About this task
The whole listing below needs to be retyped without a single change.

Dataset content
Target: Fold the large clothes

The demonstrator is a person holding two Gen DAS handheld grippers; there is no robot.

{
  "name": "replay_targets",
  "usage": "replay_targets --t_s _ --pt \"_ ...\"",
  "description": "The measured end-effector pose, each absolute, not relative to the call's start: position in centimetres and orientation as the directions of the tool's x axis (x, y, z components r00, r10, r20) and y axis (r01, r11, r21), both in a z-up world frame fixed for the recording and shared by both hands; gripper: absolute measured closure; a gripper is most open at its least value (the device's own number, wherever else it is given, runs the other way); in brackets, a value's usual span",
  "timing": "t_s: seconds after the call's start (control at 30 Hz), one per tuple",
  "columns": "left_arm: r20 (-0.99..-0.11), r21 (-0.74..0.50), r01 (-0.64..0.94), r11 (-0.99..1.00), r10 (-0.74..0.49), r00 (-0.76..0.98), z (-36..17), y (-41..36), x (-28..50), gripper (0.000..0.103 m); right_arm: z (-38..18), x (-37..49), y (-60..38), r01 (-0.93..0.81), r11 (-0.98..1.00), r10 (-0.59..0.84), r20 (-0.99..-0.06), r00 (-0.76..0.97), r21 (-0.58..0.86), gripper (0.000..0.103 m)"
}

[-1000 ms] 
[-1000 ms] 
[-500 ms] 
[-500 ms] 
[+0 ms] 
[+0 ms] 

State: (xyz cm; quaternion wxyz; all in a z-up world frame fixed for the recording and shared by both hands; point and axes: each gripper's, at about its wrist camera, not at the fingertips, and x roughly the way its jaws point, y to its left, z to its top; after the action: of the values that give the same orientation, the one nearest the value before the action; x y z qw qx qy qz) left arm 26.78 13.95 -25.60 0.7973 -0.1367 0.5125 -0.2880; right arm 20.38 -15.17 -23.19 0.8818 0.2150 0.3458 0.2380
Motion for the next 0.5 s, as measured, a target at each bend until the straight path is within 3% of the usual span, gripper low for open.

Answer to this task
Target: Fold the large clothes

The demonstrator is a person holding two Gen DAS handheld grippers; there is no robot.

{
  "name": "replay_targets",
  "usage": "replay_targets --t_s _ --pt \"_ ...\"",
  "description": "The measured end-effector pose, each absolute, not relative to the call's start: position in centimetres and orientation as the directions of the tool's x axis (x, y, z components r00, r10, r20) and y axis (r01, r11, r21), both in a z-up world frame fixed for the recording and shared by both hands; gripper: absolute measured closure; a gripper is most open at its least value (the device's own number, wherever else it is given, runs the other way); in brackets, a value's usual span",
  "timing": "t_s: seconds after the call's start (control at 30 Hz), one per tuple",
  "columns": "left_arm: r20 (-0.99..-0.11), r21 (-0.74..0.50), r01 (-0.64..0.94), r11 (-0.99..1.00), r10 (-0.74..0.49), r00 (-0.76..0.98), z (-36..17), y (-41..36), x (-28..50), gripper (0.000..0.103 m); right_arm: z (-38..18), x (-37..49), y (-60..38), r01 (-0.93..0.81), r11 (-0.98..1.00), r10 (-0.59..0.84), r20 (-0.99..-0.06), r00 (-0.76..0.97), r21 (-0.58..0.86), gripper (0.000..0.103 m)"
}

[-1000 ms] 
[-1000 ms] 
[-500 ms] 
[-500 ms] 
[+0 ms] 
[+0 ms] 

State: (xyz cm; quaternion wxyz; all in a z-up world frame fixed for the recording and shared by both hands; point and axes: each gripper's, at about its wrist camera, not at the fingertips, and x roughly the way its jaws point, y to its left, z to its top; after the action: of the values that give the same orientation, the one nearest the value before the action; x y z qw qx qy qz) left arm 26.78 13.95 -25.60 0.7973 -0.1367 0.5125 -0.2880; right arm 20.38 -15.17 -23.19 0.8818 0.2150 0.3458 0.2380
Motion for the next 0.5 s, as measured, a target at each bend until the straight path is within 3% of the usual span, gripper low for open.

This exercise is complete.